WHAT YOU ARE ASKED TO DO ::
From the data underneath, reproduce exactly the stretch that begins at the line with "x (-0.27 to" and ends after the line with "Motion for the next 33".

[Items from a dataset]
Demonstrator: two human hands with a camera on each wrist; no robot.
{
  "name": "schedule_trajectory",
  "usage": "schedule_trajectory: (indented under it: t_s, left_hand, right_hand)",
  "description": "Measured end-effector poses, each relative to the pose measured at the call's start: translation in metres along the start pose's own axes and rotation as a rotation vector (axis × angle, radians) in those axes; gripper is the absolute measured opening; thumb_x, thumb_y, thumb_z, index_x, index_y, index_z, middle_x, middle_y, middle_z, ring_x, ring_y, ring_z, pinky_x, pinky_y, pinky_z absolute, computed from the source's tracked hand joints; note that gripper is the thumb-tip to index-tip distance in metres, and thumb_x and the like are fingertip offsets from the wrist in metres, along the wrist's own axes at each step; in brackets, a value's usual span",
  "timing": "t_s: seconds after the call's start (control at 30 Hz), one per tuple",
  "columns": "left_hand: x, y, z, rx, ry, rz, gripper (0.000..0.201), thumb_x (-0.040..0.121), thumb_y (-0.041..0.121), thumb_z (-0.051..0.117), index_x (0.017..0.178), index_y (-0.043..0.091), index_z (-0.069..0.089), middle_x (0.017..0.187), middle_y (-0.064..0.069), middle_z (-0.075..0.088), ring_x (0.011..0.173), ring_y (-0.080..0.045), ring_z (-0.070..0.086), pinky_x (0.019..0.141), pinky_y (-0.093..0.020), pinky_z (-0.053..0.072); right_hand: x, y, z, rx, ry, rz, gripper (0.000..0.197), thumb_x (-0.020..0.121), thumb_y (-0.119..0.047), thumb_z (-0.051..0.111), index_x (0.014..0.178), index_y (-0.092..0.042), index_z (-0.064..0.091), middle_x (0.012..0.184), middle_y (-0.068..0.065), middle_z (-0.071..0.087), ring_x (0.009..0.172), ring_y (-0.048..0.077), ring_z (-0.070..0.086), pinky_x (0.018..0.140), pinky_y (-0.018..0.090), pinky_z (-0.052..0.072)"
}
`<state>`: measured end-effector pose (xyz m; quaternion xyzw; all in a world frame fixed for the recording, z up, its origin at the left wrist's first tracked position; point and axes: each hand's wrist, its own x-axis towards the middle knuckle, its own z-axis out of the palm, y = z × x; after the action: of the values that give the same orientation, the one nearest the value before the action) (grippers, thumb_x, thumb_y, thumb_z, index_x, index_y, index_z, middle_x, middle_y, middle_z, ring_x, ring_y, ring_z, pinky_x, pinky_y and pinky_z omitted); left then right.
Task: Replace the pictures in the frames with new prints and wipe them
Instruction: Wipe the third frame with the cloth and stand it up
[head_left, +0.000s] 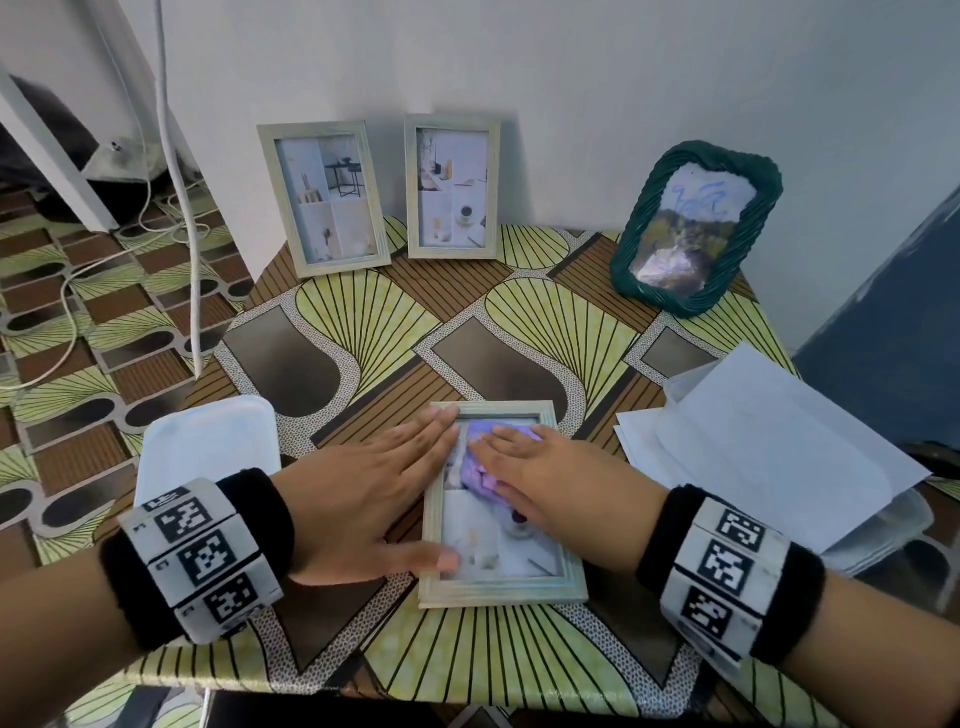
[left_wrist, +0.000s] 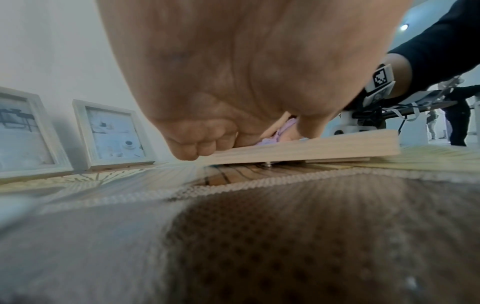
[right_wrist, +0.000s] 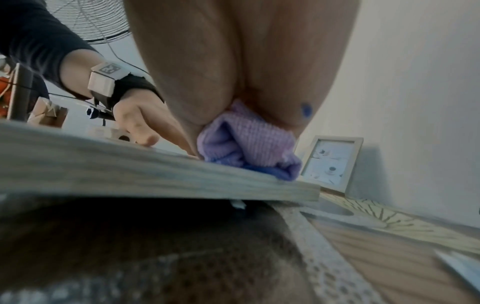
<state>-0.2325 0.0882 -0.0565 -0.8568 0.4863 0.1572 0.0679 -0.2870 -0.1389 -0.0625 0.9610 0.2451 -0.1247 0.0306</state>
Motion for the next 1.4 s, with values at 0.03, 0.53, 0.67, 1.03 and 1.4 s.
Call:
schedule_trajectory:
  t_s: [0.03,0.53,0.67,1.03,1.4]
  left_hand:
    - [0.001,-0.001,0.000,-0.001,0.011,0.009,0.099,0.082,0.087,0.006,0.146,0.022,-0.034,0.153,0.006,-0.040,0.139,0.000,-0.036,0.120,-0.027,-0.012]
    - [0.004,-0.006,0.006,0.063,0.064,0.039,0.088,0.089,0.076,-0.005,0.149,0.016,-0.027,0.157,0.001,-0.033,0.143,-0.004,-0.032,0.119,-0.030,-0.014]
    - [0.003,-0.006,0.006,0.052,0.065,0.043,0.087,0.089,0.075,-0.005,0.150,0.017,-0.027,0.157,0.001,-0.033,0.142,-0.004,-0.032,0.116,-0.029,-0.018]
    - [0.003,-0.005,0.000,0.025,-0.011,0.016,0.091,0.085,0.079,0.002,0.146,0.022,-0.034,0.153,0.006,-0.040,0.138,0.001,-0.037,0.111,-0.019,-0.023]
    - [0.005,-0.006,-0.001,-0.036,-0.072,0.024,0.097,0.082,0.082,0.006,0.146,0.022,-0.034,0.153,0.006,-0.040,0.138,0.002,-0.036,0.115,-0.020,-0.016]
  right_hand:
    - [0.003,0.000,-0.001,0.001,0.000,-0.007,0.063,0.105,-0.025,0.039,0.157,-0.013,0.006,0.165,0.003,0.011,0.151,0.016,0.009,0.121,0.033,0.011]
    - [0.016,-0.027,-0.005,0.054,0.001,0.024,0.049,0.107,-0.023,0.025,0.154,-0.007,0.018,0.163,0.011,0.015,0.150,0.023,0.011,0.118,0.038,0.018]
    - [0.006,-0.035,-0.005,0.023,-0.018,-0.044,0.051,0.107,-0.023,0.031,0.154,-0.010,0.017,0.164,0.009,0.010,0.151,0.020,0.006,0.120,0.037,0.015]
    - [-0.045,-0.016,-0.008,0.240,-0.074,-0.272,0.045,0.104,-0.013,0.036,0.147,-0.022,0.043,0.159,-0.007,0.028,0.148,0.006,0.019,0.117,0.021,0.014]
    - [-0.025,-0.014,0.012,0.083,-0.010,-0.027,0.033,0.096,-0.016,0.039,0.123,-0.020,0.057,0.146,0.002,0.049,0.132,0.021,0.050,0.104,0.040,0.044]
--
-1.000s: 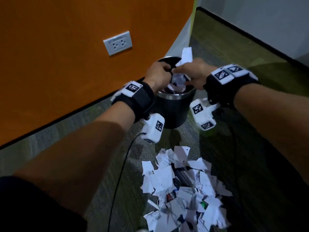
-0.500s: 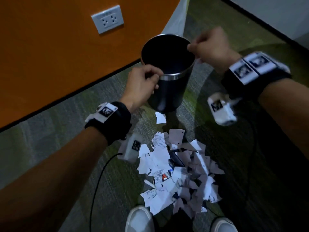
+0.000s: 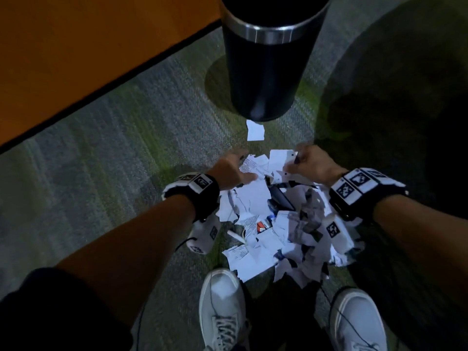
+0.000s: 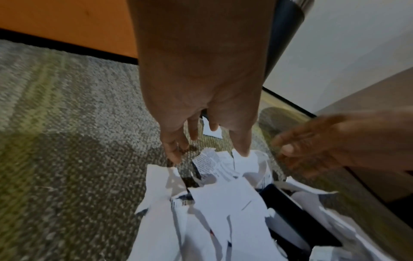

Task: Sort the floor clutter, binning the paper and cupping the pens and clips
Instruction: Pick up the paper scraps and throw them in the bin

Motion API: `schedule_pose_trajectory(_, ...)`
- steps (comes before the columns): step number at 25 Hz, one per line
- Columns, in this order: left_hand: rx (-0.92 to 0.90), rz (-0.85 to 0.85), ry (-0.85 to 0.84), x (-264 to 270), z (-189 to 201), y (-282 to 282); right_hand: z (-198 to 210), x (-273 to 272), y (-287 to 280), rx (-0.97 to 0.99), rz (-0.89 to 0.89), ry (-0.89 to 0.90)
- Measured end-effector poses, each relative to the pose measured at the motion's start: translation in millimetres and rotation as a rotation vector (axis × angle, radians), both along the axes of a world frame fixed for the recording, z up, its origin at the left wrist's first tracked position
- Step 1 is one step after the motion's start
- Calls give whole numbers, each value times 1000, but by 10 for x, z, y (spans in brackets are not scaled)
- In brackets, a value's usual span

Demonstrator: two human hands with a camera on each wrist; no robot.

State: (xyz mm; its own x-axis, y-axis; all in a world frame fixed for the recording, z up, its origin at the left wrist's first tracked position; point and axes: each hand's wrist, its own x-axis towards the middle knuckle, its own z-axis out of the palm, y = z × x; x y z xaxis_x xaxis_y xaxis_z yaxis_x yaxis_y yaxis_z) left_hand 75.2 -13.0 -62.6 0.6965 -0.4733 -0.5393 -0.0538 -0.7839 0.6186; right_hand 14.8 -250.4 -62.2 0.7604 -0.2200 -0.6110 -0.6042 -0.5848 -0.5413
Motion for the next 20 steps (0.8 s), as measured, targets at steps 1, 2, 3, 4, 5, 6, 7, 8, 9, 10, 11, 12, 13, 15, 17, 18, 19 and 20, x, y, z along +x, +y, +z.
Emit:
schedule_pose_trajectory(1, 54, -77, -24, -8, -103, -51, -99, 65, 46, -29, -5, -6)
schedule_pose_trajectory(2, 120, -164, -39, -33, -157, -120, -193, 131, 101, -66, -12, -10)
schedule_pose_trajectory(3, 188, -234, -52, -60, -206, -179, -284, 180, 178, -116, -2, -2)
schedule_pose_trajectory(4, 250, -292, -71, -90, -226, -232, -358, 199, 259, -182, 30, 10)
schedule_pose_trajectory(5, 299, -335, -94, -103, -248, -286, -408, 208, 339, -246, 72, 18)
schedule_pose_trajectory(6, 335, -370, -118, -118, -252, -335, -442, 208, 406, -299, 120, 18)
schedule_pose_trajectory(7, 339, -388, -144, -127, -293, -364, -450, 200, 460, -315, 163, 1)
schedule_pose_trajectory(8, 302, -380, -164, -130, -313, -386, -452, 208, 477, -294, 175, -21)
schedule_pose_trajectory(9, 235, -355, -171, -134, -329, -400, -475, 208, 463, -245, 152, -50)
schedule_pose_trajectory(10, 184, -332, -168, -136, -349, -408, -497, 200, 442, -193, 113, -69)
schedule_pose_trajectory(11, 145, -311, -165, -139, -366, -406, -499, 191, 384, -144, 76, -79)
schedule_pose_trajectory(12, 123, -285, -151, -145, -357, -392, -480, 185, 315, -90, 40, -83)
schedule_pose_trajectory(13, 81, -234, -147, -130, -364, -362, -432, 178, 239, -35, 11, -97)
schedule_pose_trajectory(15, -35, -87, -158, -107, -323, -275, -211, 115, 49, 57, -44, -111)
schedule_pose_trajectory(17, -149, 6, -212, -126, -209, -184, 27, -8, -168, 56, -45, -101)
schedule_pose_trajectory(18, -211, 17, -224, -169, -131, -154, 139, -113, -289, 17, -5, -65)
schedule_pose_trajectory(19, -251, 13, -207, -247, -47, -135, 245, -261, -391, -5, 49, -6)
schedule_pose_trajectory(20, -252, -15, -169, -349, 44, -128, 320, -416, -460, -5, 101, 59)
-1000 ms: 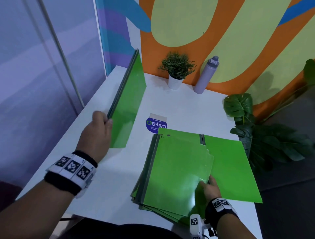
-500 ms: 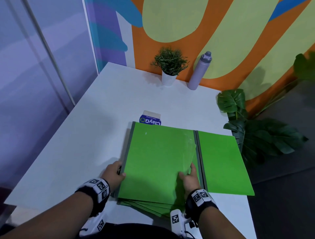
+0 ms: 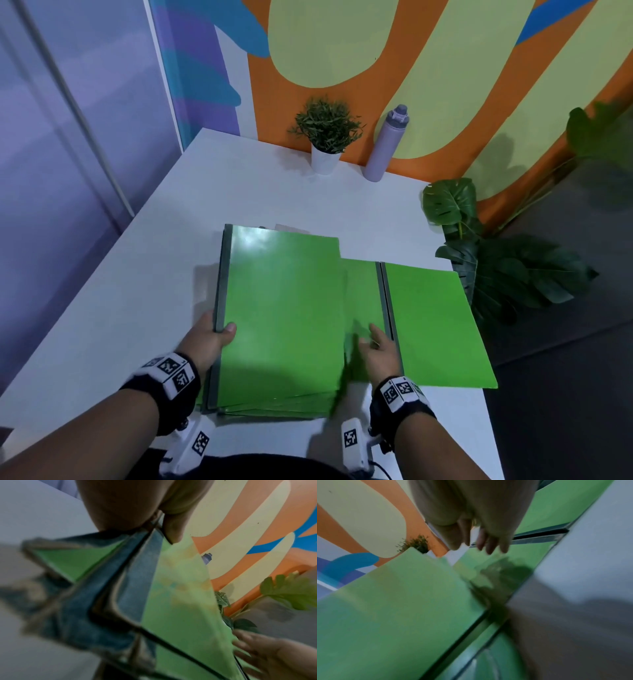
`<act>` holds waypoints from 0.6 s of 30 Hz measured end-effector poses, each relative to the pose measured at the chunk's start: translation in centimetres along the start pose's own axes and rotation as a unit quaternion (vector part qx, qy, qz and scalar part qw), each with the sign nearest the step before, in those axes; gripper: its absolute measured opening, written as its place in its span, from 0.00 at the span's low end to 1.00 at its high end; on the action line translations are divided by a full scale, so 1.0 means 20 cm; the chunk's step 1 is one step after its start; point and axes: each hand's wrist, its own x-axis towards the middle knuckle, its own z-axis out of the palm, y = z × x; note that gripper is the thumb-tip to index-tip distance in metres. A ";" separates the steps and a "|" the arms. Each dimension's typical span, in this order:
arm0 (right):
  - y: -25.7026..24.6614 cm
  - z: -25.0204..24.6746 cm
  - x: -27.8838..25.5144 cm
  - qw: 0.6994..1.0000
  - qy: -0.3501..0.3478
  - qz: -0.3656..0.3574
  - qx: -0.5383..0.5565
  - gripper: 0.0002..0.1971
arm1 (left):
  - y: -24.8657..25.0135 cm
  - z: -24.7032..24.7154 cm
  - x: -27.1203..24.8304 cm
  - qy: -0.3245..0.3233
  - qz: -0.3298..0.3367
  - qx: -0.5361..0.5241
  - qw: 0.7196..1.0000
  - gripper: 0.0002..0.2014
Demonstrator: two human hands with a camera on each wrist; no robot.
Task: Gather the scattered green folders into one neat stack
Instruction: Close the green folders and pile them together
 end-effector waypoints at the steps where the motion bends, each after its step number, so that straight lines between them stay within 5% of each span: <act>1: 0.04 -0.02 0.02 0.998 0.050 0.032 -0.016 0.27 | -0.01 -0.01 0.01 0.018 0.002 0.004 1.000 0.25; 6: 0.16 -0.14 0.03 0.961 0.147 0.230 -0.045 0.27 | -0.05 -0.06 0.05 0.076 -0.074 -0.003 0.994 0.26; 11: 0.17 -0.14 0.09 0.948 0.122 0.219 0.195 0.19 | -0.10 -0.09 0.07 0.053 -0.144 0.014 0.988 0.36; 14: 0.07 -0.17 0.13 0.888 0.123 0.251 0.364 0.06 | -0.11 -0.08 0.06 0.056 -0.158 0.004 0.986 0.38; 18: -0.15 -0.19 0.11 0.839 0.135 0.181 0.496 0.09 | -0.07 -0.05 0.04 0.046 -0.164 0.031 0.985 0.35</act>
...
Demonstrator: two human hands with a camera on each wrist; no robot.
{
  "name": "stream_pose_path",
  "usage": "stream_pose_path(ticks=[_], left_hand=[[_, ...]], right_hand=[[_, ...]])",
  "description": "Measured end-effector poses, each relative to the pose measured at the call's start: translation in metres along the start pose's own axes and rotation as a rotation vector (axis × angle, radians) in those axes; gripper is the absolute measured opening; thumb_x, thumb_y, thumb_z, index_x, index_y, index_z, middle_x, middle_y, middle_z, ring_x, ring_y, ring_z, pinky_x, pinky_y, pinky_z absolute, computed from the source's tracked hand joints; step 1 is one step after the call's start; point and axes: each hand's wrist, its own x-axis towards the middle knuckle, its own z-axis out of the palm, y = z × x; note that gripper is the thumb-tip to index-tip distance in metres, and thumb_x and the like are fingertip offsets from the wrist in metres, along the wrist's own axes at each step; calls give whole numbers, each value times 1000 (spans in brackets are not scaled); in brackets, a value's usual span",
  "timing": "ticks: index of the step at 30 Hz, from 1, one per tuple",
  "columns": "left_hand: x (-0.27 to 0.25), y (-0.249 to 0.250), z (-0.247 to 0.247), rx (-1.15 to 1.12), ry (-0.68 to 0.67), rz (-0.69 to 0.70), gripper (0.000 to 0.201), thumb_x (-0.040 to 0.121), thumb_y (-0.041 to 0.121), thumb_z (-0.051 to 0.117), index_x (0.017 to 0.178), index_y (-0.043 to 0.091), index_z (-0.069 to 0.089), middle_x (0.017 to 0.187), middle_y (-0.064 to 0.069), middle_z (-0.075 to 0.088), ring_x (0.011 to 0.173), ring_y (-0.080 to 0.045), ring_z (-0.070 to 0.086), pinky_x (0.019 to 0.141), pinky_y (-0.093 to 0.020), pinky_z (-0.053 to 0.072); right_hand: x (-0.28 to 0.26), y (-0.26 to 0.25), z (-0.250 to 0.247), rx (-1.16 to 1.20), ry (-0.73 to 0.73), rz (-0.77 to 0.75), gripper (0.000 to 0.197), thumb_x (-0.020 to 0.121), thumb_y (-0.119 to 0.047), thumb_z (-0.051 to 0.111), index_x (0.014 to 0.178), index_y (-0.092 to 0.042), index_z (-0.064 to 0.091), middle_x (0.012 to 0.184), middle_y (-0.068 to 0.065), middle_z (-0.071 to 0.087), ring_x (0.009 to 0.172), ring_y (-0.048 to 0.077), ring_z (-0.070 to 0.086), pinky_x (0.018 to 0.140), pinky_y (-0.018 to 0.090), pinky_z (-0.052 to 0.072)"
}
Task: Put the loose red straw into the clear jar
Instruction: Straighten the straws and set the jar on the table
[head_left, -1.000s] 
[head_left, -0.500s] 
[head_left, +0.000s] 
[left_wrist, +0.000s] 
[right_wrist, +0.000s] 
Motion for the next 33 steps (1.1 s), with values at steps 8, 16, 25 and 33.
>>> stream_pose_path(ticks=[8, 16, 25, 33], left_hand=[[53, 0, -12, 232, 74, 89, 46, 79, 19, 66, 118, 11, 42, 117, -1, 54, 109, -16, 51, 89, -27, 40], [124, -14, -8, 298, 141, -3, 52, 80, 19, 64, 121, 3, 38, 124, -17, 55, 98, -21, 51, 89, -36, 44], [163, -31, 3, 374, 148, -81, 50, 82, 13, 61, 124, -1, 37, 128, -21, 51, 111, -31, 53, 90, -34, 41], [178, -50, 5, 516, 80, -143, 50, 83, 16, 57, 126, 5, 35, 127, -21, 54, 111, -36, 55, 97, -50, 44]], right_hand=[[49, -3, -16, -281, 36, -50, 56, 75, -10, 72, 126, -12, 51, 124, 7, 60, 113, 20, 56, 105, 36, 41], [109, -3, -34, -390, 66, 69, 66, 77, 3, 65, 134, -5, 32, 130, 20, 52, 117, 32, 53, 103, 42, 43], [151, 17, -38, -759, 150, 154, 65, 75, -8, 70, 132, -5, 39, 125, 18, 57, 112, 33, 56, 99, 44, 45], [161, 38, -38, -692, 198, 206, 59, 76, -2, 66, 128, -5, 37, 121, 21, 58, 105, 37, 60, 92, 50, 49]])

REPLY TO THE TASK ::
  "columns": "left_hand: x (-0.27 to 0.25), y (-0.249 to 0.250), z (-0.247 to 0.247), rx (-1.15 to 1.12), ry (-0.68 to 0.67), rz (-0.69 to 0.70), gripper (0.000 to 0.201), thumb_x (-0.040 to 0.121), thumb_y (-0.041 to 0.121), thumb_z (-0.051 to 0.117), index_x (0.017 to 0.178), index_y (-0.043 to 0.091), index_z (-0.069 to 0.089), middle_x (0.017 to 0.187), middle_y (-0.064 to 0.069), middle_z (-0.075 to 0.088), ring_x (0.011 to 0.173), ring_y (-0.080 to 0.045), ring_z (-0.070 to 0.086), pinky_x (0.019 to 0.141), pinky_y (-0.093 to 0.020), pinky_z (-0.053 to 0.072); right_hand: x (-0.28 to 0.26), y (-0.26 to 0.25), z (-0.250 to 0.247), rx (-1.16 to 1.20), ry (-0.73 to 0.73), rz (-0.77 to 0.75), gripper (0.000 to 0.197), thumb_x (-0.020 to 0.121), thumb_y (-0.119 to 0.047), thumb_z (-0.051 to 0.111), index_x (0.014 to 0.178), index_y (-0.092 to 0.042), index_z (-0.064 to 0.091), middle_x (0.012 to 0.184), middle_y (-0.068 to 0.065), middle_z (-0.071 to 0.087), ring_x (0.009 to 0.172), ring_y (-0.048 to 0.077), ring_z (-0.070 to 0.086), pinky_x (0.018 to 0.140), pinky_y (-0.018 to 0.090), pinky_z (-0.052 to 0.072)"
}
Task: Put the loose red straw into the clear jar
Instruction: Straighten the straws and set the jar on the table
[head_left, -1.000s] 
[head_left, -0.500s] 
[head_left, +0.000s] 
[left_wrist, +0.000s] 
[right_wrist, +0.000s] 
Motion for the next 33 steps (1.1 s), with values at steps 8, 16, 25 and 33.

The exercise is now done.